Le chef de l’État sénégalais, Bassirou Diomaye Faye, a officialisé la création d’une nouvelle entité politique. Cette formation est conçue pour fédérer les soutiens à son action présidentielle. L’annonce est intervenue à la suite d’une rencontre prolongée, s’étendant sur près de quatre heures, avec 306 maires représentant les quatorze régions du Sénégal et affiliés à la Coalition Diomaye Président. Selon les communications officielles de la coalition, cette démarche stratégique a pour but de formaliser l’appui politique au président, renforçant ainsi sa base alors que la dynamique du pouvoir connaît des ajustements significatifs au plus haut niveau de l’État.

Afin de concrétiser cette initiative, le président Faye a confié à Aminata Touré, qui occupe le poste de superviseure générale de la Coalition Diomaye Président, la responsabilité de former un comité de réflexion. Ce dernier aura pour mandat d’établir, dans les plus brefs délais, les fondations organisationnelles et statutaires de cette future organisation politique.

La coalition a décrit cette orientation comme une progression logique de son engagement.
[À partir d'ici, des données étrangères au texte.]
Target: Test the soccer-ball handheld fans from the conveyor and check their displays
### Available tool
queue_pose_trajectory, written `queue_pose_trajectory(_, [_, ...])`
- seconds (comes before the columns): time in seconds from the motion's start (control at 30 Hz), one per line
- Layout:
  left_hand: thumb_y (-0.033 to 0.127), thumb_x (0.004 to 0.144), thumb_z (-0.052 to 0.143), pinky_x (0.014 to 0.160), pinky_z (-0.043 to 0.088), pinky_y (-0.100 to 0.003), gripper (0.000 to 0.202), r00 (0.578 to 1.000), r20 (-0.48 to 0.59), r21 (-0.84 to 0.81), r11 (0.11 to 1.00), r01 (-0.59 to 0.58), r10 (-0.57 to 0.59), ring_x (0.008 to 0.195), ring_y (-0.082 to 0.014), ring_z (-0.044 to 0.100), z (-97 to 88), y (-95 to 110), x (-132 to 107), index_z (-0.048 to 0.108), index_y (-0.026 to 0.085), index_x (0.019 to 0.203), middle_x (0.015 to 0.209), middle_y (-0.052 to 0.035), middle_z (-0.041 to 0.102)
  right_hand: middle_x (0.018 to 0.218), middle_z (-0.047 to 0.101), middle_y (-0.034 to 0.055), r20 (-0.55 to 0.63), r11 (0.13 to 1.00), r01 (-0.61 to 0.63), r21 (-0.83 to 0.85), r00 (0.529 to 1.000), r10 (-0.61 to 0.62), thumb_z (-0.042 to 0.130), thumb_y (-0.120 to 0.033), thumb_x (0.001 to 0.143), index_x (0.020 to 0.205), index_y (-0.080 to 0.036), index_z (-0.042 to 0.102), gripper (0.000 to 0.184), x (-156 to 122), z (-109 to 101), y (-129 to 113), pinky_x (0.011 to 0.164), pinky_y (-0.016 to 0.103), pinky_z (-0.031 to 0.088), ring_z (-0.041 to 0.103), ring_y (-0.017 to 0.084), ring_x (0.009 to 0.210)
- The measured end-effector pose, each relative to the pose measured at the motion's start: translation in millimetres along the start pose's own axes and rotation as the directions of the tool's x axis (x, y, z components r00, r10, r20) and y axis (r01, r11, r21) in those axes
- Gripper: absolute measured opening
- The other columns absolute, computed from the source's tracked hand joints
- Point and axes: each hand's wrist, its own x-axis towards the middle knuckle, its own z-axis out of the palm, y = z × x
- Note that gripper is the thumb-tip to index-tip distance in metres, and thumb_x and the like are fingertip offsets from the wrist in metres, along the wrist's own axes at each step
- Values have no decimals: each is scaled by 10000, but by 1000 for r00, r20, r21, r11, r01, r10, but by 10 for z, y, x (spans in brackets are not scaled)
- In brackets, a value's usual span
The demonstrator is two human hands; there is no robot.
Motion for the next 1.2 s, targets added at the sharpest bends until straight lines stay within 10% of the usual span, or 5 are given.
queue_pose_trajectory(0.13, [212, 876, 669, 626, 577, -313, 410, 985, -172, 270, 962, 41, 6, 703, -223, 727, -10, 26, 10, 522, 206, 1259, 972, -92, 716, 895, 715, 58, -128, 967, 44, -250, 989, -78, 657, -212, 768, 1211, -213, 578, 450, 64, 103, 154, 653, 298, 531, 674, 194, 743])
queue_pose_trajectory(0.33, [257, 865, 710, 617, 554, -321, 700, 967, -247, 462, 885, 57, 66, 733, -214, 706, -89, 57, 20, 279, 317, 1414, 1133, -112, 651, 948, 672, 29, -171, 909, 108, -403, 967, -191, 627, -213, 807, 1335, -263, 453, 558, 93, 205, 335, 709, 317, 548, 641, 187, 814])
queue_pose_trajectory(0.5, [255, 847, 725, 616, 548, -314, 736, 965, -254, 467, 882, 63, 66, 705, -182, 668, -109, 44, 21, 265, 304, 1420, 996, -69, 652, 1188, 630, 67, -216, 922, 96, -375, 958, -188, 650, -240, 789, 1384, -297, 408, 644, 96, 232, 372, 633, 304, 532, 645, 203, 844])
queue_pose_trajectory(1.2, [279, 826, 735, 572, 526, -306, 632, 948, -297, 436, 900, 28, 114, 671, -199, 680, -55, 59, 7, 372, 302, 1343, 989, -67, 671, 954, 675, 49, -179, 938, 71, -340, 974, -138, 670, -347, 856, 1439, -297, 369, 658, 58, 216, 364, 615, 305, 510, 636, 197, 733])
Elle a également souligné que la nouvelle structure aura pour mission d’assurer une « unité organique » autour du président de la République, en prévision des consultations électorales à venir.

Au cours de cette assemblée, les représentants des collectivités locales ont réitéré leur plein soutien au programme présidentiel. Ils ont spécifiquement loué l’engagement du président à promouvoir une équité territoriale accrue, en positionnant les entités locales au cœur des stratégies gouvernementales.

Cette réorganisation politique survient dans un contexte de divergence marquée entre Bassirou Diomaye Faye et son ex-partenaire, Ousmane Sonko. Ayant quitté la Primature plus tôt cette année, Sonko occupe dorénavant la présidence de l’Assemblée nationale, où il exerce une influence prépondérante grâce à la majorité parlementaire de son camp.

Les dissensions entre les deux figures politiques se sont récemment accentuées autour de la réforme constitutionnelle, validée par les députés le 29 juin. Ce texte majeur introduit plusieurs dispositions, dont l’interdiction pour le chef de l’État de cumuler ses fonctions avec la direction d’un parti politique, la mutation du Conseil constitutionnel en Cour constitutionnelle, et l’élargissement des pouvoirs du Parlement.

Actuellement, le désaccord principal entre Faye et Sonko concerne la méthode d’adoption finale de cette révision constitutionnelle. Ousmane Sonko défend une promulgation directe par le président, s’appuyant sur des précédents juridiques. En revanche, Bassirou Diomaye Faye opte pour l’organisation d’un référendum, permettant ainsi aux citoyens de s’exprimer directement sur le sujet, bien que la date de cette consultation populaire reste à déterminer.